Klausa merupakan penggabungan dua kata atau lebih yang salah satunya merupakan unsur
predikat. Tidak seperti frasa, klausa dapat berpotensi menjadi suatu kalimat yang utuh. Hal ini
disebabkan karena klausa mengandung unsur predikat yang merupakan unsur dasar dalam
suatu kalimat. Adapun jika klausa itu hendak dijadikan suatu kalimat, maka klausa itu harus
diakhiri dengan penggunaan tanda titik (.) di belakangnya. Menurut artikel klausa dalam
bahasa Indonesia, disebutkan bahwa klausa mempunyai sejumlah ciri, yaitu:

 Mempunyai sebuah predikat di dalamnya.


 Dapat atau berpotensi menjadi suatu kalimat.
 Jika dijadikan kalimat, maka klausa akan diberi tanda titik di belakangnya.
 Dapat menjadi salah satu unsur pada kalimat.

Untuk mengetahui seperti apa bentuk unsur ini, berikut ditampilkan beberapa contoh dari unsur
ini dalam format kalimat!

1. Ibu di dapur sedang memasak gulai ikan kakap.


2. wanita itu bersedih menangisi kepergian anaknya yang masih bayi.
3. Ayah di beranda sedang membaca koran.
4. Kami tertawa mendengar lawakannya tersebut.
5. Paman dari Yogya membawa oleh-oleh berupa bakpia dan gudeg kering.
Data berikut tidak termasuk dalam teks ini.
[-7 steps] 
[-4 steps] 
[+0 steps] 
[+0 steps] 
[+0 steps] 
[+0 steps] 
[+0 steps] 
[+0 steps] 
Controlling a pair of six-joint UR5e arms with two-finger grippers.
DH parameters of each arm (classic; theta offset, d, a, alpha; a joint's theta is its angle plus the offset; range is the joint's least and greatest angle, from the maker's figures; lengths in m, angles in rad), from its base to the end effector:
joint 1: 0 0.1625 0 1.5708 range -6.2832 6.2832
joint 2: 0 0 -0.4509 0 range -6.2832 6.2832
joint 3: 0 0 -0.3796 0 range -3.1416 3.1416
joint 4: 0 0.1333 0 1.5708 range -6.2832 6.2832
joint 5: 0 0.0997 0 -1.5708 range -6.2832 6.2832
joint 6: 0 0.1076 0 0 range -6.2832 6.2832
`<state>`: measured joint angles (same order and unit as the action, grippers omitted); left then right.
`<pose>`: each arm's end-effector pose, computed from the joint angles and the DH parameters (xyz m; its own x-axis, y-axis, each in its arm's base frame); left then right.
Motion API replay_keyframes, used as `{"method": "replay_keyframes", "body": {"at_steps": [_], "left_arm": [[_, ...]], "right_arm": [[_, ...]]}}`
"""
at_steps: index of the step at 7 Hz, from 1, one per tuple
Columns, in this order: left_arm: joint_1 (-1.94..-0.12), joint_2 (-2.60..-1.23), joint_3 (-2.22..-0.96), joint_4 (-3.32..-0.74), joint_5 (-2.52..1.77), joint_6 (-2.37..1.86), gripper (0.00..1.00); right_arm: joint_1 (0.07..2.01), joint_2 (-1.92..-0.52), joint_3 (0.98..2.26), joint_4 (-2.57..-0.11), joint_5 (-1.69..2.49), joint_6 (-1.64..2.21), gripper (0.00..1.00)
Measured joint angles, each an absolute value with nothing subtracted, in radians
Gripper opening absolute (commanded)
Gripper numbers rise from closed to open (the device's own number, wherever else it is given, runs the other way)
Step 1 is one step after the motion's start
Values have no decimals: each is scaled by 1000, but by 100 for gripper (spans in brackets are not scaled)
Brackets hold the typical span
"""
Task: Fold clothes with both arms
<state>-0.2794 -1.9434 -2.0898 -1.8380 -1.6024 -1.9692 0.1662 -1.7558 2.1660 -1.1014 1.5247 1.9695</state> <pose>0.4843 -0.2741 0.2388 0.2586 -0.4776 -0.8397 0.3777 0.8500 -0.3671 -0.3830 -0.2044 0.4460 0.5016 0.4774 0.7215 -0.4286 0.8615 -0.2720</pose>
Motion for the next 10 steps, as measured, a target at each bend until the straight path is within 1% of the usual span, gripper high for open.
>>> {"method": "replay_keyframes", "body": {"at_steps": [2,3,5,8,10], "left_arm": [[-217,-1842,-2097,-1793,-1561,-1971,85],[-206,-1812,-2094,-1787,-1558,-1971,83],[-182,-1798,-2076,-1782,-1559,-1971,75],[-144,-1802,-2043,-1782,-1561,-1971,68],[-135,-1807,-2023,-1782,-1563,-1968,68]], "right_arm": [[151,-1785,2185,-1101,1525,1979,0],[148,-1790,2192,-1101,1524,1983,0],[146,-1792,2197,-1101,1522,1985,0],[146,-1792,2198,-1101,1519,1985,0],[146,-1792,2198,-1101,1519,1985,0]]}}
Setelah kita mengetahui definisi, ciri, dan contoh dari kedua unsur di atas, maka kita bisa tarik
kesimpulan bahwa perbedaan antara frasa dan klausa adalah:
 Frasa tidak mempunyai unsur predikat di dalamnya. Sementara itu, klausa mempunyai
sebuah unsur predikat di dalamnya.
 Frasa tidak dapat dijadikan kalimat, namun frasa bisa menjadi salah satu unsur dalam
kalimat. Di lain pihak, klausa dapat dijadikan kalimat dan dapat menjadi salah satu
unsur dalam kalimat. Jika klausa hendak dijadikan kalimat, maka klausa mesti dibubuhi
tanda titik (.) di belakangnya.

Dari pembahasan di atas, kita bisa ambil kesimpulan bahwa frasa dan klausa mempunyai dua
perbedaan mendasar di dalamnya, yaitu kandungan unsur predikat di dalamnya, dan bisa
tidaknya unsur tersebut dijadikan sebuah kalimat.